What is an extended school?
Extended school services are designed to help you balance work and family commitments, support your children with their studies and give them a broader range of experiences and interests.
They also enable you and the wider community to make use of the school's facilities. For example, you could learn more about information and communications technology (ICT) or improve your writing and maths skills.
Some schools may also offer services to the local community like information about healthy eating and nutrition or advice on managing finances. This could include debt counselling and availability of welfare and benefits.
Do all schools provide extended services?
Most schools will provide a full range of services - some will be free but others, like childcare, will be charged for.
Financial help available to you
You can get help with the costs of childcare provided through extended schools via the childcare element of the Working Tax Credit.
How do you find out more?
For free, impartial and up to date information on childcare and other family information contact the children, schools and families service or visit the Family Services Directory.
What extra services are provided?
Access to childcare
More and more schools are providing access to childcare around the main school day and during the holidays. This can help you to work or train and also gives your child an opportunity to have a fun place to go.
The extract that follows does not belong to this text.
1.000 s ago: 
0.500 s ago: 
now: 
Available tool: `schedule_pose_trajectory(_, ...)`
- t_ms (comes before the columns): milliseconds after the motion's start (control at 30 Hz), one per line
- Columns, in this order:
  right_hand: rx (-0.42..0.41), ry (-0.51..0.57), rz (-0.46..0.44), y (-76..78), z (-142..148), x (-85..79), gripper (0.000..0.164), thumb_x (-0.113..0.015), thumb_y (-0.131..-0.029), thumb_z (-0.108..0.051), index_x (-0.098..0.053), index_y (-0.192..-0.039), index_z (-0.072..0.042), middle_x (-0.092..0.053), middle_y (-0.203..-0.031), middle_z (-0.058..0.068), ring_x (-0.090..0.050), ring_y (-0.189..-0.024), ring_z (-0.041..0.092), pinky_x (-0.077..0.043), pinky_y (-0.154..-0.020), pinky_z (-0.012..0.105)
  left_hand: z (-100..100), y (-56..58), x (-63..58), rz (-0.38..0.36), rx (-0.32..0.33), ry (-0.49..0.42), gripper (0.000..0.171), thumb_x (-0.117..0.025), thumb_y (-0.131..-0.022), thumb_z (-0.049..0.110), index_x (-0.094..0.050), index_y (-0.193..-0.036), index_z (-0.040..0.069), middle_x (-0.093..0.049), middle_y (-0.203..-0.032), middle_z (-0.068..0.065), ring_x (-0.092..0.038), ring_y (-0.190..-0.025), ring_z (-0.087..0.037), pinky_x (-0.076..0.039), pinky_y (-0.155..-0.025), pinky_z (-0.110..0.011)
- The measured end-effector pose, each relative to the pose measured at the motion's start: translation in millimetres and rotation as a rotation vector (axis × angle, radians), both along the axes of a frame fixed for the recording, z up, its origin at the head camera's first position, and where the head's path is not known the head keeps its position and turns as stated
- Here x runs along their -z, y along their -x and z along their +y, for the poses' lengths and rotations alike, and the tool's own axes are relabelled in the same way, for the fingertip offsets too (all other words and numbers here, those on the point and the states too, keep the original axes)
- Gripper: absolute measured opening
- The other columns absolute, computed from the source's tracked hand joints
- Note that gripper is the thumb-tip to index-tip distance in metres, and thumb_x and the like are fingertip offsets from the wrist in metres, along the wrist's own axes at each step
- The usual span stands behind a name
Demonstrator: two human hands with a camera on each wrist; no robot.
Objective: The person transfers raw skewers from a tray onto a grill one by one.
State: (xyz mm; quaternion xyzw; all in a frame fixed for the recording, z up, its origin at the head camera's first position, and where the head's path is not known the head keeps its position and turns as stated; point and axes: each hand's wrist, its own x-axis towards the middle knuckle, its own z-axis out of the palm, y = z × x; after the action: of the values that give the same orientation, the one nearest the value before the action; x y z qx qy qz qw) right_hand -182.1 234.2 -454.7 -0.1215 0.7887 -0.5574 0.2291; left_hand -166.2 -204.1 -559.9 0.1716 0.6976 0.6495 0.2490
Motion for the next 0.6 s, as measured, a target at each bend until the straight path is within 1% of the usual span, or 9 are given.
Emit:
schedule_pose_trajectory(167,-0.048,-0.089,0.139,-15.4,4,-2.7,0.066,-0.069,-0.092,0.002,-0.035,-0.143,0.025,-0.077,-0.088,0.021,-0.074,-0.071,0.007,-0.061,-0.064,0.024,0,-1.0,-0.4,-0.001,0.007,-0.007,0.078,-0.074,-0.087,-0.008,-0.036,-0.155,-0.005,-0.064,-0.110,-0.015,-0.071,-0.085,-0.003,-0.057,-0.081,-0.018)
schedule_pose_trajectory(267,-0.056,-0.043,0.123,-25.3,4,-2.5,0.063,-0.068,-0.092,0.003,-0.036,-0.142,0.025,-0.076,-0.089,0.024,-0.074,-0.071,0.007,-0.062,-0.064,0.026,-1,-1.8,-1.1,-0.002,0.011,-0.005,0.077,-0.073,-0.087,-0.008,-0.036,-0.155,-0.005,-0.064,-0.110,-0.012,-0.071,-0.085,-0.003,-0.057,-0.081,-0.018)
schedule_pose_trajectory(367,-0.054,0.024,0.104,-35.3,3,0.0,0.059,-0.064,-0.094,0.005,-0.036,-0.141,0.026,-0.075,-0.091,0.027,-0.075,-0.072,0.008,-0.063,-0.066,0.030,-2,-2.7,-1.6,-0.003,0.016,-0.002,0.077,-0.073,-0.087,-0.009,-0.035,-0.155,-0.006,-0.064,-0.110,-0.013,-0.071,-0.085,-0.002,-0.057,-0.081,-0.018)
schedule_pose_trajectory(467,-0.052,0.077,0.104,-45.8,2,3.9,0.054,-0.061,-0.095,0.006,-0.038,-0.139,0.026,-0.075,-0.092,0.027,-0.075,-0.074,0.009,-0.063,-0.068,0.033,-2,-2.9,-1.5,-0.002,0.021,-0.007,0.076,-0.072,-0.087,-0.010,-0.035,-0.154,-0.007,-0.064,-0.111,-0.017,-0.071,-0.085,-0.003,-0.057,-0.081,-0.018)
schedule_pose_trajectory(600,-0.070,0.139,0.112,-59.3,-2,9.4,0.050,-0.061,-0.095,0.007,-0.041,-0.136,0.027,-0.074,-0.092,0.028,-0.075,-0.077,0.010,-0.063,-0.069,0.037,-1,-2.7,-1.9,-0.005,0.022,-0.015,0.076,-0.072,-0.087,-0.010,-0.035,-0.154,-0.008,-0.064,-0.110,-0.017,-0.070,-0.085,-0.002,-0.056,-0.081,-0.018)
There are lots of different types of care available - like breakfast clubs and after-school clubs - as well as childminders and privately run out-of-school clubs or local day nurseries.
Primary schools that are fully extended are required to provide access to childcare and a range of activities from 8.00 am to 6.00 pm, five days a week, 48 weeks of the year.
Regular activities are often provided by secondary schools before and after the school day from 8.00 am to 6.00 pm. Check with your local school to see what's on offer.
Activities for your child
Extended schools provide a varied range of activities for your child, including:
- study support
- play and recreation
- fitness classes
- arts, crafts and other special interest clubs
- volunteering and business and enterprise activities
Study support activities are tailored so children who are falling behind their peers will receive extra support to help them catch up. Those who are doing particularly well will be offered more challenging work to stretch them further.
Children will be able to pursue special interests or try out new things - anything from chess clubs to fencing lessons to extra language classes at breakfast.
Parenting and family support
All schools are encouraged to provide you with access to various kinds of support. Many schools now offer:
- parenting skills programmes
- family learning sessions
- child behaviour management courses
- information sessions for parents when their children start primary school and when they move to secondary school
- information about nationally and locally available sources of advice and support
Easy access to specialist help
Many schools now work closely with health, housing and social services to offer additional help to children and young people when they need it. This can include those with behavioural, emotional and health needs.
Through links with local agencies and voluntary organisations, schools can identify who needs help and organise it as quickly as possible.
Many schools make facilities available for the community to use. This can include:
- sports halls
- gyms and fitness studios
- computer suites
- arts and music facilities
They also offer spaces like school halls and classrooms for further education, vocational classes and adult learning programmes.